Aim of the task — Write out nothing but the lines from the first line of the entries below through the line with "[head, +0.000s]"; no pictures go in.

Records shown —
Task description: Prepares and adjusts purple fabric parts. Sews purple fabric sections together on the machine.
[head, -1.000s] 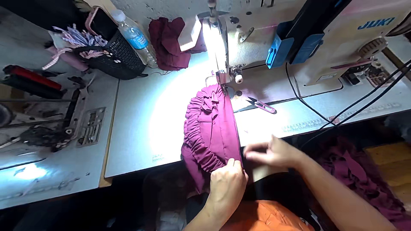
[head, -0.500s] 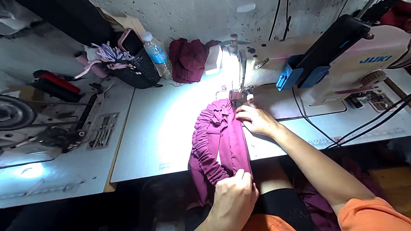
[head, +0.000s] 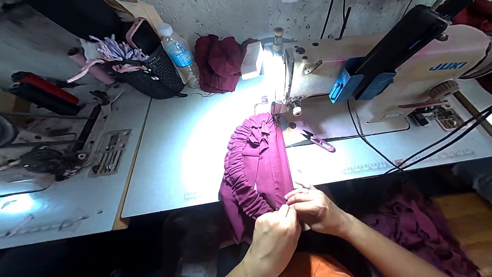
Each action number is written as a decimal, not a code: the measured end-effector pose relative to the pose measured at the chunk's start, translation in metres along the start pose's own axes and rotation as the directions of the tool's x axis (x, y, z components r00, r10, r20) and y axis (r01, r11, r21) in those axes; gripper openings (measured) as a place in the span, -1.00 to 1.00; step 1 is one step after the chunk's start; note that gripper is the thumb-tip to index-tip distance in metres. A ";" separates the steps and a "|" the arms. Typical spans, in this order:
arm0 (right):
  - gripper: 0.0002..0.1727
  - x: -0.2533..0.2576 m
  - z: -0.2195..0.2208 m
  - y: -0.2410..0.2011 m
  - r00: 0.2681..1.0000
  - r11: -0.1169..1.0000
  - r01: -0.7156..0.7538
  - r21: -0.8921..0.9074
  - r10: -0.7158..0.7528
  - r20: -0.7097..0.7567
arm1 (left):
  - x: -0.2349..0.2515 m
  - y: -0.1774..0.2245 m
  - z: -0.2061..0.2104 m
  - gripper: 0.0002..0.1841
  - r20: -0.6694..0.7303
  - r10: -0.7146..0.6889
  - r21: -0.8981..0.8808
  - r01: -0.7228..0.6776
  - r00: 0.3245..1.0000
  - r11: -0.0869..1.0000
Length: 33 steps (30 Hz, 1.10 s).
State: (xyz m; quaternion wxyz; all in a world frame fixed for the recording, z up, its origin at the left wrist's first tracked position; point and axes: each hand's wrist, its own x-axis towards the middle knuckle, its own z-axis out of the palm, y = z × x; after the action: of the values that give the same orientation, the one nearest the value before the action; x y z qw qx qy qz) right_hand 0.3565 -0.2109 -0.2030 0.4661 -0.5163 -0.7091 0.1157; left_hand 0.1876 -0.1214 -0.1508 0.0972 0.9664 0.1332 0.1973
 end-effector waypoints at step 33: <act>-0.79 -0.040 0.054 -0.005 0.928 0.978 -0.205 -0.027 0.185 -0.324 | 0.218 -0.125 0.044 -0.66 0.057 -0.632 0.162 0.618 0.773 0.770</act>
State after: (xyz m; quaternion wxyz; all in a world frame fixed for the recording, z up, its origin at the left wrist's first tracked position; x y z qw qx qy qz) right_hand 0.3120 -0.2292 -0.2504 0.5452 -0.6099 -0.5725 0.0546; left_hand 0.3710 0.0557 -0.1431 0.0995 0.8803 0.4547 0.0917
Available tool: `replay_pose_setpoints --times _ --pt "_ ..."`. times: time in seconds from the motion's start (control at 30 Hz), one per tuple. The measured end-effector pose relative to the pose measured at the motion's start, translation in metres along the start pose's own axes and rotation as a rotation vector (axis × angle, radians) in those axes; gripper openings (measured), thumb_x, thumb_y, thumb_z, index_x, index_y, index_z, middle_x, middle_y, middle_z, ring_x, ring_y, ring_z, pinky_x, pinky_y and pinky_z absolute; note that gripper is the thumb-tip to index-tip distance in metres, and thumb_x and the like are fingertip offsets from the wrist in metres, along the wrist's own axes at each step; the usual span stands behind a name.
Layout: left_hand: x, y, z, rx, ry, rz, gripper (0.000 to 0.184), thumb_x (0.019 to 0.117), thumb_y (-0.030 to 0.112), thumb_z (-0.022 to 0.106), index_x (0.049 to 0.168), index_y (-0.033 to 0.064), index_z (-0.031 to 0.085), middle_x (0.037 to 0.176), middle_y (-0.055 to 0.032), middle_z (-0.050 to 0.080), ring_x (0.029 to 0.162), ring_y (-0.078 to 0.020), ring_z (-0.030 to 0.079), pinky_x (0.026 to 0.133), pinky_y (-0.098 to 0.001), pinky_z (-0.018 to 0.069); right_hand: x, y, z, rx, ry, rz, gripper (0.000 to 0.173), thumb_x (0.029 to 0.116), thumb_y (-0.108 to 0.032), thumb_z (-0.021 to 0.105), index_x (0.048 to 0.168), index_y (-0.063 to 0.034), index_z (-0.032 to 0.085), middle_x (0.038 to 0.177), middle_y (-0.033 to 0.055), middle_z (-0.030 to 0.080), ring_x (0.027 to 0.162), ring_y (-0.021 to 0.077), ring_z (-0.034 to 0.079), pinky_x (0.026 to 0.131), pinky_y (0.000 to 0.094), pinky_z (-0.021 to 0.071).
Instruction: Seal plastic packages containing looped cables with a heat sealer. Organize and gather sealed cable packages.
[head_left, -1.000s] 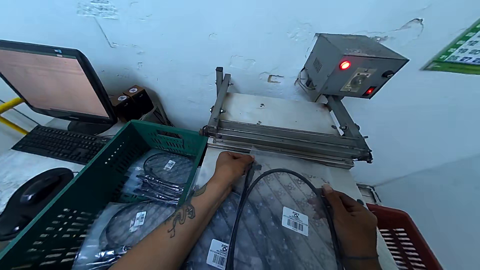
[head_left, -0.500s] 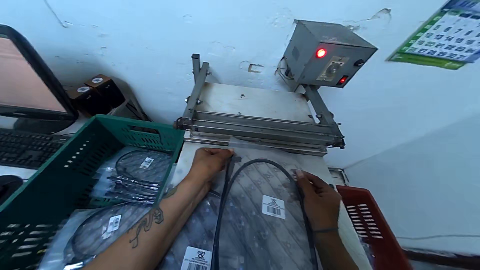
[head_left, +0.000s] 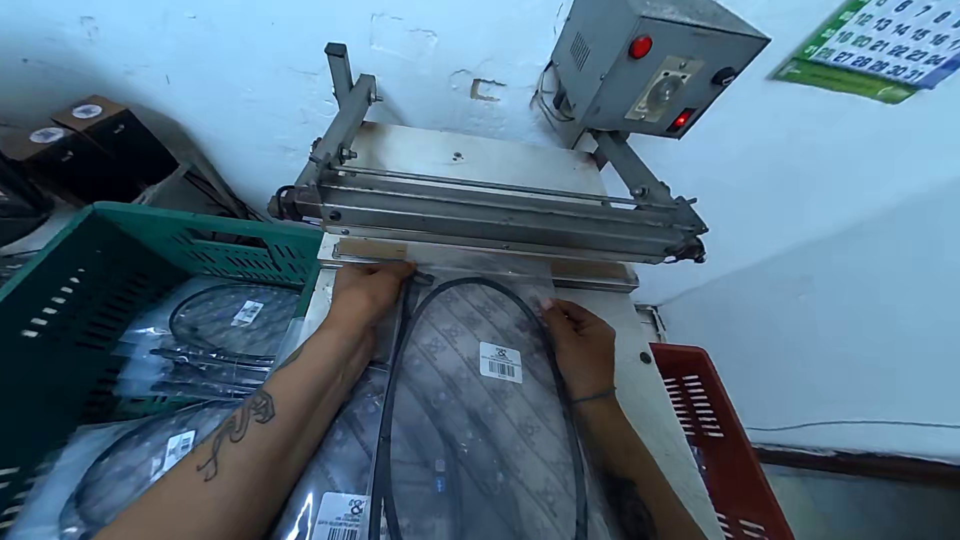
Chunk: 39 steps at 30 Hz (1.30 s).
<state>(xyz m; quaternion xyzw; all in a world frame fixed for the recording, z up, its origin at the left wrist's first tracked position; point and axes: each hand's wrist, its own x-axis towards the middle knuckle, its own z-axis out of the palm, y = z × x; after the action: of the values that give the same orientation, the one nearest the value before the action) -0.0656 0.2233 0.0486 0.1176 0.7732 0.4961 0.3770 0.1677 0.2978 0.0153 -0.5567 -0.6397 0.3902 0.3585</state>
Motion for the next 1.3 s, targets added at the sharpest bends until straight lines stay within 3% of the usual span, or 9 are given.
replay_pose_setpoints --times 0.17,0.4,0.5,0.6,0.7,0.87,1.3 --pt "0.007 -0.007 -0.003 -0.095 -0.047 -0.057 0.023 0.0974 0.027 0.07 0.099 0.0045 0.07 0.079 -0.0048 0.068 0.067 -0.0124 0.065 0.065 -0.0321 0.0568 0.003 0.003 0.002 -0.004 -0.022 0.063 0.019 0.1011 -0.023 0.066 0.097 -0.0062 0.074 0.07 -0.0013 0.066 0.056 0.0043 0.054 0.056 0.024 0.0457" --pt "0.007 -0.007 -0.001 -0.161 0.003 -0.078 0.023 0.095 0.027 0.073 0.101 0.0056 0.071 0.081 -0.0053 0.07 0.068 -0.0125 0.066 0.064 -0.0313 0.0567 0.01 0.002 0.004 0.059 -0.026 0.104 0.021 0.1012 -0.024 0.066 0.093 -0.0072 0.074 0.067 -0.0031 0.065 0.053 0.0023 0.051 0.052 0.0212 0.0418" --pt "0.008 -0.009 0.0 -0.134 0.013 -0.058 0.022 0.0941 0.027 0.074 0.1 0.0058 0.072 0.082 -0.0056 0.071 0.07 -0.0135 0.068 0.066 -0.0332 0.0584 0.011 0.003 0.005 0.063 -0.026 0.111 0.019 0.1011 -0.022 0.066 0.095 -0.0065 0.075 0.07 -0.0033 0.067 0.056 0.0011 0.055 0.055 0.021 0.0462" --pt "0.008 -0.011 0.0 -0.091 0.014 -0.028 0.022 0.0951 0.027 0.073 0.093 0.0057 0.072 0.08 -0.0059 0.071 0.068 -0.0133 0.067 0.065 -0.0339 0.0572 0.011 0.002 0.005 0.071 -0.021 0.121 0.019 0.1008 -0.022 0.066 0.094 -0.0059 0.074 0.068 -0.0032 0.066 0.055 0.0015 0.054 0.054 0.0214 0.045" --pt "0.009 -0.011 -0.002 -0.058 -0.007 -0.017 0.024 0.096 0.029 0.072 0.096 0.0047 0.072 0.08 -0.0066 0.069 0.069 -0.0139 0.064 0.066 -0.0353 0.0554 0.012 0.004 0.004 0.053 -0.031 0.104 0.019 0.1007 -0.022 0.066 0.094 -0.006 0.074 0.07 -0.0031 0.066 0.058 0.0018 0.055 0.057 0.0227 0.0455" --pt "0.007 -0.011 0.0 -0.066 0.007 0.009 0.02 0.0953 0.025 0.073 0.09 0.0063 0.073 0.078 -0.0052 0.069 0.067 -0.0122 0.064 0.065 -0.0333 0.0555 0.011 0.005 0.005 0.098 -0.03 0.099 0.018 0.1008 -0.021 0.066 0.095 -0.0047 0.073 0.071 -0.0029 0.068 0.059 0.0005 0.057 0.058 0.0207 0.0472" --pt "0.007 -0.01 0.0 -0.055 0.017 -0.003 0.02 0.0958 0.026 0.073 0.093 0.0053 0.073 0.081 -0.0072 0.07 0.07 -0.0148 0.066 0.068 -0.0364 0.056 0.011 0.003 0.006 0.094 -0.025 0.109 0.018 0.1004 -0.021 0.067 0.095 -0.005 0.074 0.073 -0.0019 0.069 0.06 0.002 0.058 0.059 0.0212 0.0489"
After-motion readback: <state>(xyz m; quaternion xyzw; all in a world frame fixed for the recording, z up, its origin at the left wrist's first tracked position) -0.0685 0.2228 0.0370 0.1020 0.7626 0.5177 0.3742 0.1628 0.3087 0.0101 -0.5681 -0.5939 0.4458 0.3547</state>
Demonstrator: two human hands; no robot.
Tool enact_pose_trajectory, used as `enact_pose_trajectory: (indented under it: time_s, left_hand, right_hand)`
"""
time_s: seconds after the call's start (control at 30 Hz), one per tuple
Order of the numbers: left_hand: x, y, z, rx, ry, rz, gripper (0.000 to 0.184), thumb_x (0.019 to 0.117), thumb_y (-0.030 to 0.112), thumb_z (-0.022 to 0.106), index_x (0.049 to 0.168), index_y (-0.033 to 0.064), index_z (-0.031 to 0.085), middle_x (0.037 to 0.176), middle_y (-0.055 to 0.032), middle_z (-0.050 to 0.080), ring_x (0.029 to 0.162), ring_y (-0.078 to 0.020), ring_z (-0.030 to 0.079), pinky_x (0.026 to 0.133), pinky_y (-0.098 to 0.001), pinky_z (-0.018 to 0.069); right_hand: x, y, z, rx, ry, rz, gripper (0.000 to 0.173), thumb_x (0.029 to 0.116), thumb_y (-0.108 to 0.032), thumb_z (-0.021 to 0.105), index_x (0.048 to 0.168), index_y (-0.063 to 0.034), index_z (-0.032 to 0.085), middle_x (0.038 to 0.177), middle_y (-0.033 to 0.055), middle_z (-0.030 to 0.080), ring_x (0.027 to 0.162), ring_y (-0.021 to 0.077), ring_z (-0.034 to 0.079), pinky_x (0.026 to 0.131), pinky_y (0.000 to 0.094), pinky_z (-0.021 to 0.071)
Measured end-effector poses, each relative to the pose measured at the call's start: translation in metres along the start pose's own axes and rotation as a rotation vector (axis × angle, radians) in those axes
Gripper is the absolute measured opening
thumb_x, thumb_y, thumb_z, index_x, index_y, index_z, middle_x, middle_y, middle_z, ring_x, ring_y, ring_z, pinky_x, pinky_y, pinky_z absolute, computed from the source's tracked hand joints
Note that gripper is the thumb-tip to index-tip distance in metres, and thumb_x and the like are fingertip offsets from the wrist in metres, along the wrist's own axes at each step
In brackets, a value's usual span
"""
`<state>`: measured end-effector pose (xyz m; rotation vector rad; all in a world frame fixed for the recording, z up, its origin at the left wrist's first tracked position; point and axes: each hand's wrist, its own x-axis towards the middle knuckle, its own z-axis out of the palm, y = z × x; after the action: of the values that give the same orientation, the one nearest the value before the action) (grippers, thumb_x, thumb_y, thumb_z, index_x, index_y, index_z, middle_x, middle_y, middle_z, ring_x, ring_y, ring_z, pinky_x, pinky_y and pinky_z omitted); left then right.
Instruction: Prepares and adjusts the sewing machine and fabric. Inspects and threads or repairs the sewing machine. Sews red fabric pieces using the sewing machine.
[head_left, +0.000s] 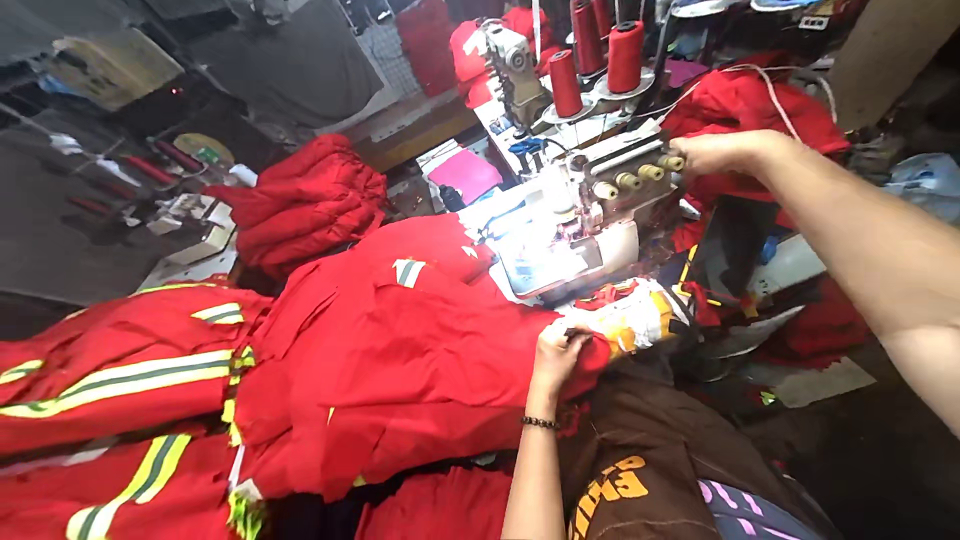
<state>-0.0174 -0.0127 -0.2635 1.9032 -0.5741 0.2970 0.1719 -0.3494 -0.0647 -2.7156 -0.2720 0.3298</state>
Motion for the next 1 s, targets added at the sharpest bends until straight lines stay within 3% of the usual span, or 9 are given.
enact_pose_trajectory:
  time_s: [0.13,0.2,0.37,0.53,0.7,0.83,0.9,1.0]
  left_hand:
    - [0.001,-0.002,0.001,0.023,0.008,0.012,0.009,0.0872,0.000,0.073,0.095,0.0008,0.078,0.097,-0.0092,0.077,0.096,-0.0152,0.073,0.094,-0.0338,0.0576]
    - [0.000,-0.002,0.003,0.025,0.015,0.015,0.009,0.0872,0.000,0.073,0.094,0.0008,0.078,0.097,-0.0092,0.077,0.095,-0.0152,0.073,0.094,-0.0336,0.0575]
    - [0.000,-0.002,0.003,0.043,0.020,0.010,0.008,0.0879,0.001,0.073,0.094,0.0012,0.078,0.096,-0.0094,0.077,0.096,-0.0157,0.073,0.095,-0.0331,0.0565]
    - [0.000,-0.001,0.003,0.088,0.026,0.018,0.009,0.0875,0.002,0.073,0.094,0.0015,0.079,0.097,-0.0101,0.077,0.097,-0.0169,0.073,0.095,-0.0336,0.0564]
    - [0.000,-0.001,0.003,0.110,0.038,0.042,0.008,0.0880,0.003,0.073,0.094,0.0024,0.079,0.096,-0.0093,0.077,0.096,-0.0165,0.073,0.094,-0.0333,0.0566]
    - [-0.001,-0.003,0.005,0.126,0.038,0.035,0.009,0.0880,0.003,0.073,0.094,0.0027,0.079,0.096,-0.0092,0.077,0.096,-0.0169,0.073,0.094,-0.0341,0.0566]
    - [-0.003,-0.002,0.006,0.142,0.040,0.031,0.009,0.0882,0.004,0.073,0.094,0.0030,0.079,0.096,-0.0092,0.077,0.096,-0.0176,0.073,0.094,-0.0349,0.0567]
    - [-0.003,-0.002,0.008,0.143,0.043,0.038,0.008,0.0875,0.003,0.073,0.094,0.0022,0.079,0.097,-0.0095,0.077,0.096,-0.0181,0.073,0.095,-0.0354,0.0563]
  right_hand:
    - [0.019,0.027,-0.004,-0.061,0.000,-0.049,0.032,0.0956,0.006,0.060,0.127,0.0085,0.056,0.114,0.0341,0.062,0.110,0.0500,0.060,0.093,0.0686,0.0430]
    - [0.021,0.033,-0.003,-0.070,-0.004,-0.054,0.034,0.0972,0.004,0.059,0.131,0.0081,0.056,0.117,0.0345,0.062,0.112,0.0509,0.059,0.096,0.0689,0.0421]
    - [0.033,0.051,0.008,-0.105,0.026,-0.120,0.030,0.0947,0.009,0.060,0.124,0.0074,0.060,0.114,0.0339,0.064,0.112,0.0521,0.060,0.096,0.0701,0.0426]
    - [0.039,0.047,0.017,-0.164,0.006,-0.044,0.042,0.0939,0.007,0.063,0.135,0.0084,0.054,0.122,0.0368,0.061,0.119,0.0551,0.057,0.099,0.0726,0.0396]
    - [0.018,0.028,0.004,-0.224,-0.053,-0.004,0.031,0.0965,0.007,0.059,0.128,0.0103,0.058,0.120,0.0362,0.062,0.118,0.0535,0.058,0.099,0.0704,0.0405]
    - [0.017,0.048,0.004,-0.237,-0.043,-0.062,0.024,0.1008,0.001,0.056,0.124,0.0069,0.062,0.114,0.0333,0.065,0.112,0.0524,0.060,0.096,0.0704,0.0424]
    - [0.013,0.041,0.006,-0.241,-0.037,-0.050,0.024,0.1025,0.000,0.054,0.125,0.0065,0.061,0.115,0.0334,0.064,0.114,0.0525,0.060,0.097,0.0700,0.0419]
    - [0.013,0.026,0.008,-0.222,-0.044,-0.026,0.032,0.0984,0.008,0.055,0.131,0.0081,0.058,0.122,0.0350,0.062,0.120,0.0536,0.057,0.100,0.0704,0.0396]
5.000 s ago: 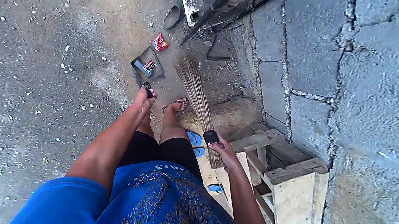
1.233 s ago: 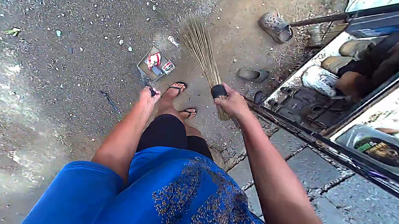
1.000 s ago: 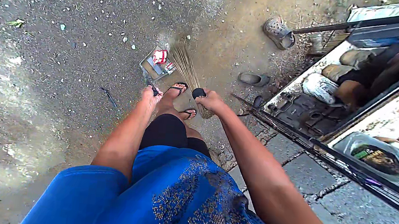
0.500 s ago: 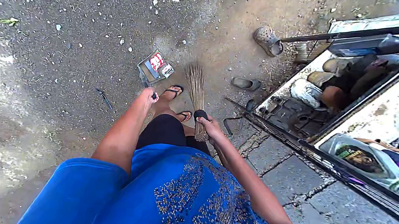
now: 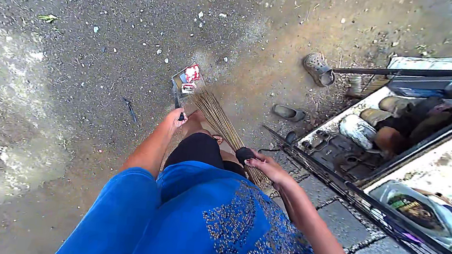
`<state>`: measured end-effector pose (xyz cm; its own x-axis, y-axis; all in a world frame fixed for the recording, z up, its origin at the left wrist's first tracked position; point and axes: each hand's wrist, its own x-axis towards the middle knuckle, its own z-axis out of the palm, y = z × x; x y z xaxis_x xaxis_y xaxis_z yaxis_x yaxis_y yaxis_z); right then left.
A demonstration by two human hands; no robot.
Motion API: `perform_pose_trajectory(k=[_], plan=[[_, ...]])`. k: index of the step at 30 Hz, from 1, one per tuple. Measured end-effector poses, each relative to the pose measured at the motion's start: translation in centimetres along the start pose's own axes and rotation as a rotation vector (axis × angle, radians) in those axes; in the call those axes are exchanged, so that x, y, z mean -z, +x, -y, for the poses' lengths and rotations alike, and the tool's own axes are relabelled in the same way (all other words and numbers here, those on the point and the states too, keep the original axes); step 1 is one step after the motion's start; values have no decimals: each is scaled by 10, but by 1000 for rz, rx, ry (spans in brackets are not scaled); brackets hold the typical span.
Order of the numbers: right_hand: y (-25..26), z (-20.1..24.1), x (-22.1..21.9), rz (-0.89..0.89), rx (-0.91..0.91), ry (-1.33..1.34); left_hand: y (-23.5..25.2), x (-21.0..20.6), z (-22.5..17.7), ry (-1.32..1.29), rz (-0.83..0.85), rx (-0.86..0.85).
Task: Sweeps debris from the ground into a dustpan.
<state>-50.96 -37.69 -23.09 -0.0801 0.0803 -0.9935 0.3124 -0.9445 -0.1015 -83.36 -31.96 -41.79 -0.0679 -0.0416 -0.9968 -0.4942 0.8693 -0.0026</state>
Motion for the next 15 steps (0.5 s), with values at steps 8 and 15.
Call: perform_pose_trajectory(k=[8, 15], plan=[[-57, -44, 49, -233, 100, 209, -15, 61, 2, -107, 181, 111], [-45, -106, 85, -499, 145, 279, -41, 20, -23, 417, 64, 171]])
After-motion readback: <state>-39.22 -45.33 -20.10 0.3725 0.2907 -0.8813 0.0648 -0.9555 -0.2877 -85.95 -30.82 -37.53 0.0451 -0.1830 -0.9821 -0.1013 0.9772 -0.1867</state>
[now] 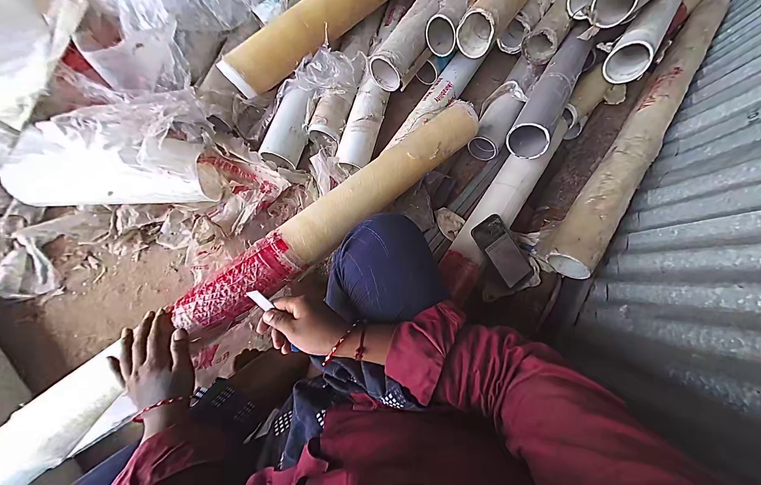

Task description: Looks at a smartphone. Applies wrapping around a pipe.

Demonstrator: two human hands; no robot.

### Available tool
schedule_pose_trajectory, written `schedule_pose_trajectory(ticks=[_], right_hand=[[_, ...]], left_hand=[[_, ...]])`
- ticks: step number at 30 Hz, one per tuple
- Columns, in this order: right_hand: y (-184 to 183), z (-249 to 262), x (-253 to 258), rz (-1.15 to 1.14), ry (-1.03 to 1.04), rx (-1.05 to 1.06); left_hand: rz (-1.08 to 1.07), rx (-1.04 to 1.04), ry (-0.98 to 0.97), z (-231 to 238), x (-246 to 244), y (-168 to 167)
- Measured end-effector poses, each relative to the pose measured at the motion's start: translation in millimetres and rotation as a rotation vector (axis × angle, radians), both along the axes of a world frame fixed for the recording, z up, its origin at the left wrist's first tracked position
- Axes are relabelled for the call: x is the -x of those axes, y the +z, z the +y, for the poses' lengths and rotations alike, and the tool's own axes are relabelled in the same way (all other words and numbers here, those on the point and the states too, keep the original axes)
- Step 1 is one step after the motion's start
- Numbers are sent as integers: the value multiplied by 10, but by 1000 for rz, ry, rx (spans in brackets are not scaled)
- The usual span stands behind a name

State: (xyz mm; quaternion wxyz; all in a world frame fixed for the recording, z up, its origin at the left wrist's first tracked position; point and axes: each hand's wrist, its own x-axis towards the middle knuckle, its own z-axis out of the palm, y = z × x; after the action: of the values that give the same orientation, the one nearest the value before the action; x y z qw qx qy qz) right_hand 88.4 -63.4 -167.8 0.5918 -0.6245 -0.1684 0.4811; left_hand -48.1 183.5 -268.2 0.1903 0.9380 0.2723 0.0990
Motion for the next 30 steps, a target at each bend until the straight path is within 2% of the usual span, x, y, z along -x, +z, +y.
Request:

Exercise response —
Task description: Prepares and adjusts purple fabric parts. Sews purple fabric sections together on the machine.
[head, -1.000s] 
[head, -0.500s] 
[head, +0.000s] 

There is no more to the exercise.